Суть времени. Цикл передач. № 31-41 | страница 149



«Дурею, наверно, — грустно думал Матвей. — К старости все дуреют».

А хворь в душе не унималась. Он заметил, что стал даже поджидать Кольку с его певучей «гармозой». Как его долго нет, он начинал беспокоиться…

…сидел и поджидал…

— Слышь-ка!.. Проснись, — (разбудил он ещё раз жену

— Чего тебе? — С.К.)

— Ты смерти страшисся?

— (Совсем — С.К.) Рехнулся мужик! — ворчала Алена. — Кто ее не страшится, косую?

— А я не страшусь.

Ведь и не жалко ничего вроде: и на солнышко насмотрелся вдоволь, и погулял в празднички — ничего, весело бывало и… Нет, не жалко. Повидал много.
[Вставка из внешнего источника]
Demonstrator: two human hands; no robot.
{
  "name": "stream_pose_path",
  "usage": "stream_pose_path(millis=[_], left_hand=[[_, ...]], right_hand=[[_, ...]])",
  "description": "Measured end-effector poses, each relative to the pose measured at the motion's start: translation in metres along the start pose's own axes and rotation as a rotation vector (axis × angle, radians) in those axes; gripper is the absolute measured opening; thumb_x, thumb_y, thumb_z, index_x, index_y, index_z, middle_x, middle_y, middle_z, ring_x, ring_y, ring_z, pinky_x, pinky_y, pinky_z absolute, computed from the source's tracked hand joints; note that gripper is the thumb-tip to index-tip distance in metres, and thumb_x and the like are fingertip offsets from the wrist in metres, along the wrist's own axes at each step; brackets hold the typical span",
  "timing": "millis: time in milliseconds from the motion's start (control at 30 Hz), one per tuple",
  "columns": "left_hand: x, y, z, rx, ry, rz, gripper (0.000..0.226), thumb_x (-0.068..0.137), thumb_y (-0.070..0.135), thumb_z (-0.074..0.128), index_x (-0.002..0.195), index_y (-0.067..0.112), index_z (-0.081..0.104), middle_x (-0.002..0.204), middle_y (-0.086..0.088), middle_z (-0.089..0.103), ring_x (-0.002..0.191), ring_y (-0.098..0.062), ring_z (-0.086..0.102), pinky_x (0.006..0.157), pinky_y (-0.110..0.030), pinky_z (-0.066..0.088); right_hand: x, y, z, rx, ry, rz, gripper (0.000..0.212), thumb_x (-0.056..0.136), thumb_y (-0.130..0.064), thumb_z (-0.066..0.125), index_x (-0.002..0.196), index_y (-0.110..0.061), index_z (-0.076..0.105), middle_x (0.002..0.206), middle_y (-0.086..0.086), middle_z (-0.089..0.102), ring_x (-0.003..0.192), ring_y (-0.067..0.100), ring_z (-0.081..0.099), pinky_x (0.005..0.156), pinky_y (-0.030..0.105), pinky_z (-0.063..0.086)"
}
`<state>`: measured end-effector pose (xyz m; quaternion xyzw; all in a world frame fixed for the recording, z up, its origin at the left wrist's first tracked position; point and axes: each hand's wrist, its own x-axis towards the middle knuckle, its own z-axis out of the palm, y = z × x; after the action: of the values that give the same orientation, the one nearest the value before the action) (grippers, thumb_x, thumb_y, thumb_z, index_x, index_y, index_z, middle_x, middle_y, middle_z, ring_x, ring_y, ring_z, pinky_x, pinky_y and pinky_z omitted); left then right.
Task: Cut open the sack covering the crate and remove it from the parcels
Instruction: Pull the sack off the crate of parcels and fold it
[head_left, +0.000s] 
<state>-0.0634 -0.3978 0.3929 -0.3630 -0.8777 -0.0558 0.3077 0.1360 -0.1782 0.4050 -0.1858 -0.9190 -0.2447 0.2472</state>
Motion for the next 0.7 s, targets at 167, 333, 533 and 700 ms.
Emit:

Но как вспомнится опять та черная оглушительная ночь, когда он летел на коне, так сердце и сожмет — тревожно и сладко…

А в одну ночь он не дождался Колькиной гармошки. Сидел, курил… А ее все нет и нет. Так и не дождался. Измаялся.

Прошла неделя.

Все так же лился ночами лунный свет в окна, резко пахло из огорода полынью и молодой картофельной ботвой… И было тихо.

Матвей плохо спал. Просыпался, курил… Ходил в сени пить квас. Выходил на крыльцо, садился на приступку и курил. Светло было в деревне. И ужасающе тихо.

…Женился тот гармонист. (Баста — С.К.) Бросил якорь.

Если кто-то скажет, что это не Сартр, то мне это странно, если это не Сартр и не Камю. Но это и глубже, чем Сартр и Камю, потому что вот этот образ «слились воедино конь и человек и летели в чёрную ночь, и ночь летела им навстречу… полёт… ничего не видно: ни земли, ни неба, ни головы, только ночной огромный мир стронулся… Ни о братишке не думалось, ни о чём не думалось…»

Это всё — «о чём ты воешь, ветр ночной?» Тут Шукшин наследует Тютчеву, наследует огромному пласту русской классической литературы… Ну, в частности, «Живой труп» Толстого. Вот это ощущение непосильности, противопоставления свободы и воли, этой самой полноты, которая, конечно, адресует к Абсолюту, к Великой тьме. Или к тем водам, которые должны объять сущее, если верить стихам Тютчева.

Именно ощущение того, что сейчас брат умирает… этот шок вообще самой возможности смерти… дальше, этот полёт на коне… И он вдруг понимает, что есть то, что выводит его за рамки обусловленности. Обусловленности телом, обусловленности формой, обусловленности конечным…

А что находится за рамками этой обусловленности? Он кричит и хочет туда.

Я знаю героических военных, которые очень любили прыгать в пропасть с парашютом и очень долго его не раскрывать. И вот они прыгали в эту пропасть, кричали — и только через какое-то время дёргали кольцо. И момент, когда они летят в эту черноту и кричат — вот этот момент, когда хотелось одного — освободиться от любой обусловленности.